**Task description**
What you return should match the data below exactly, line for line.

• • • •

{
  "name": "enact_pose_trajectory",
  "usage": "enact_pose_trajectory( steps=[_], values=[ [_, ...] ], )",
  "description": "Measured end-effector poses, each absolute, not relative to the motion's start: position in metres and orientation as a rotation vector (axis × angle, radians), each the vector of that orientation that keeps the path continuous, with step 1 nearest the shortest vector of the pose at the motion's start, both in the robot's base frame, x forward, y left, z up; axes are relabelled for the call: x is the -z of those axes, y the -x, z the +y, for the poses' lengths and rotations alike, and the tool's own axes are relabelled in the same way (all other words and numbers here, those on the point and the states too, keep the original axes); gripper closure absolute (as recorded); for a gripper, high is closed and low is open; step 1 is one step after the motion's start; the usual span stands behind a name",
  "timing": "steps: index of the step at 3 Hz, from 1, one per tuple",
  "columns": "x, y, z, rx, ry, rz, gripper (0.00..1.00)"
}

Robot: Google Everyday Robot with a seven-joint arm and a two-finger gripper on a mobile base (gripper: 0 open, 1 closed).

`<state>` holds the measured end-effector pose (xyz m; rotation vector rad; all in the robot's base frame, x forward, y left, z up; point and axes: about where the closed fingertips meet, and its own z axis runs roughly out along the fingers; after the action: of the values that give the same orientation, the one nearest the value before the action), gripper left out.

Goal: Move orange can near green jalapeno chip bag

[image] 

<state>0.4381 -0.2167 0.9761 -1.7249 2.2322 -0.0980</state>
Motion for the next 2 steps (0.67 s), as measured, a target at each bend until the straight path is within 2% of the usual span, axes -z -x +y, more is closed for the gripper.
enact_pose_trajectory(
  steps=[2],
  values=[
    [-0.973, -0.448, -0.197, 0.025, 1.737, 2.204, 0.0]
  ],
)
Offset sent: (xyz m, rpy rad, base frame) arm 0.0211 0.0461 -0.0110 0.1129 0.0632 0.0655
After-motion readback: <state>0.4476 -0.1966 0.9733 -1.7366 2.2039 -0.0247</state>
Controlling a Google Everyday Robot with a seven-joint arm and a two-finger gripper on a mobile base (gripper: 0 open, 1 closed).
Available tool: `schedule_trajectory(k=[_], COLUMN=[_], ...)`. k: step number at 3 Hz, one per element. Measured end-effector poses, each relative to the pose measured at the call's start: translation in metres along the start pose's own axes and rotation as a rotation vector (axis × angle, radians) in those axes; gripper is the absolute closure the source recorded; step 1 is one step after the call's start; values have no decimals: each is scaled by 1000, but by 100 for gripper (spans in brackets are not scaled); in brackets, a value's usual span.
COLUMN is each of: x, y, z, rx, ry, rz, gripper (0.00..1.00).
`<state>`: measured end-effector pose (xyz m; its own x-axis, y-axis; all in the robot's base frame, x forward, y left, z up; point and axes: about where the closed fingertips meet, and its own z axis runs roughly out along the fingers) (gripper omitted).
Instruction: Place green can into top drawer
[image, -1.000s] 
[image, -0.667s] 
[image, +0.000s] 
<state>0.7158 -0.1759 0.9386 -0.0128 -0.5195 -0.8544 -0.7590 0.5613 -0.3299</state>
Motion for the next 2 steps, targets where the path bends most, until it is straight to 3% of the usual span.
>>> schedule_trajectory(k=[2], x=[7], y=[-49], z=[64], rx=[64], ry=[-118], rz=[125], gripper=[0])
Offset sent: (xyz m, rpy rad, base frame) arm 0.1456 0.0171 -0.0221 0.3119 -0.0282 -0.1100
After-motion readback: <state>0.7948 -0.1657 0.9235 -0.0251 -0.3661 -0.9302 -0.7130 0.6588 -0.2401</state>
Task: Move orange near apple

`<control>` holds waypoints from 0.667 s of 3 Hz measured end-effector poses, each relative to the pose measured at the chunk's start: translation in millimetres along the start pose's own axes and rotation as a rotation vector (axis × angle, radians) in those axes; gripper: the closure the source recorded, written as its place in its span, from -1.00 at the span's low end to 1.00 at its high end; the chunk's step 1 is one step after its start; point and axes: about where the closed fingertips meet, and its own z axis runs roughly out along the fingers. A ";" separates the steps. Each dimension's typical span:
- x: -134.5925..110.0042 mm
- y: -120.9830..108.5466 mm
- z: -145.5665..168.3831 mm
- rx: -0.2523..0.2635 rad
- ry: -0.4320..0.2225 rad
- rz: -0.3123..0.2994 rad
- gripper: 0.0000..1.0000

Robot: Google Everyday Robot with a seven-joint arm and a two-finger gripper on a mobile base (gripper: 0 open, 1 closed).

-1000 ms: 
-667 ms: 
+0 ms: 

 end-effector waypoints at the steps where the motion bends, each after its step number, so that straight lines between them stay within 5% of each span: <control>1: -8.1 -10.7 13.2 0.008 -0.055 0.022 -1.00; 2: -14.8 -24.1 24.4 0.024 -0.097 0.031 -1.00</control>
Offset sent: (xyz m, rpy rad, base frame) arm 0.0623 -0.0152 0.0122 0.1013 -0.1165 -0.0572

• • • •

**Output for this task**
{
  "name": "enact_pose_trajectory",
  "usage": "enact_pose_trajectory( steps=[_], values=[ [_, ...] ], )",
  "description": "Measured end-effector poses, each absolute, not relative to the motion's start: position in metres and orientation as a rotation vector (axis × angle, radians), each the vector of that orientation that keeps the path continuous, with step 1 nearest the shortest vector of the pose at the motion's start, both in the robot's base frame, x forward, y left, z up; axes are relabelled for the call: x is the -z of those axes, y the -x, z the +y, for the poses' lengths and rotations alike, and the tool's own axes are relabelled in the same way (all other words and numbers here, those on the point and the states too, keep the original axes); gripper closure absolute (as recorded); for a gripper, high is closed and low is open; step 1 is one step after the motion's start; the usual span stands behind a name",
  "timing": "steps: index of the step at 3 Hz, from 1, one per tuple",
  "columns": "x, y, z, rx, ry, rz, gripper (0.00..1.00)"
}

Robot: Google Everyday Robot with a seven-joint arm and a two-finger gripper on a mobile base (gripper: 0 open, 1 closed).

`<state>` holds the measured end-effector pose (xyz m; rotation vector rad; all in the robot's base frame, x forward, y left, z up; point and axes: about where the closed fingertips meet, and its own z axis runs roughly out along the fingers; after the action: of the values that give the same orientation, the one nearest the value before the action), gripper left out.

Goal: Move orange can near green jalapeno chip bag

[image] 

<state>0.4381 -0.2167 0.9761 -1.7249 2.2322 -0.0980</state>
Motion for the next 2 steps (0.67 s), as measured, a target at each bend until the straight path is within 2% of the usual span, axes -z -x +y, more is closed for the gripper.
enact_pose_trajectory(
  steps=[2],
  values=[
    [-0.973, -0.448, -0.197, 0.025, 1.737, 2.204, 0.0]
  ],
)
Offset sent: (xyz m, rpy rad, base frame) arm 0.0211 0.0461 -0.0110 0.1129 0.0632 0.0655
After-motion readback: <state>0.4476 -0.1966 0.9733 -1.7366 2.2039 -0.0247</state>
Controlling a Google Everyday Robot with a seven-joint arm and a two-finger gripper on a mobile base (gripper: 0 open, 1 closed).
Available tool: `schedule_trajectory(k=[_], COLUMN=[_], ...)`. k: step number at 3 Hz, one per element. Measured end-effector poses, each relative to the pose measured at the call's start: translation in metres along the start pose's own axes and rotation as a rotation vector (axis × angle, radians) in those axes; gripper is the absolute closure the source recorded; step 1 is one step after the call's start; values have no decimals: each is scaled by 1000, but by 100 for gripper (spans in brackets are not scaled); in brackets, a value's usual span.
COLUMN is each of: x, y, z, rx, ry, rz, gripper (0.00..1.00).
`<state>`: measured end-effector pose (xyz m; its own x-axis, y-axis; all in the robot's base frame, x forward, y left, z up; point and axes: about where the closed fingertips meet, and its own z axis runs roughly out along the fingers) (gripper omitted).
Instruction: Place green can into top drawer
[image, -1.000s] 
[image, -0.667s] 
[image, +0.000s] 
<state>0.7158 -0.1759 0.9386 -0.0128 -0.5195 -0.8544 -0.7590 0.5613 -0.3299</state>
Motion for the next 2 steps, targets where the path bends most, until it is straight to 3% of the usual span.
>>> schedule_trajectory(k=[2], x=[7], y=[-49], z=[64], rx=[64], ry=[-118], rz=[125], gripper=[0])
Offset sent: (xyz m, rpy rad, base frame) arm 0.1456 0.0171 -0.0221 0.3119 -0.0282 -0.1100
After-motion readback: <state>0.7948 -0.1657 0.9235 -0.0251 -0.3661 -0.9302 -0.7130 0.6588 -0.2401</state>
Task: Move orange near apple

`<control>` holds waypoints from 0.667 s of 3 Hz measured end-effector poses, each relative to the pose measured at the chunk's start: translation in millimetres along the start pose's own axes and rotation as a rotation vector (axis × angle, radians) in those axes; gripper: the closure the source recorded, written as its place in its span, from -1.00 at the span's low end to 1.00 at its high end; the chunk's step 1 is one step after its start; point and axes: about where the closed fingertips meet, and its own z axis runs roughly out along the fingers. A ";" separates the steps. Each dimension's typical span:
- x: -134.5925..110.0042 mm
- y: -120.9830..108.5466 mm
- z: -145.5665..168.3831 mm
- rx: -0.2523..0.2635 rad
- ry: -0.4320..0.2225 rad
- rz: -0.3123..0.2994 rad
- gripper: 0.0000..1.0000

Robot: Google Everyday Robot with a seven-joint arm and a two-finger gripper on a mobile base (gripper: 0 open, 1 closed).

-1000 ms: 
-667 ms: 
+0 ms: 

 end-effector waypoints at the steps where the motion bends, each after its step number, so that straight lines between them stay within 5% of each span: <control>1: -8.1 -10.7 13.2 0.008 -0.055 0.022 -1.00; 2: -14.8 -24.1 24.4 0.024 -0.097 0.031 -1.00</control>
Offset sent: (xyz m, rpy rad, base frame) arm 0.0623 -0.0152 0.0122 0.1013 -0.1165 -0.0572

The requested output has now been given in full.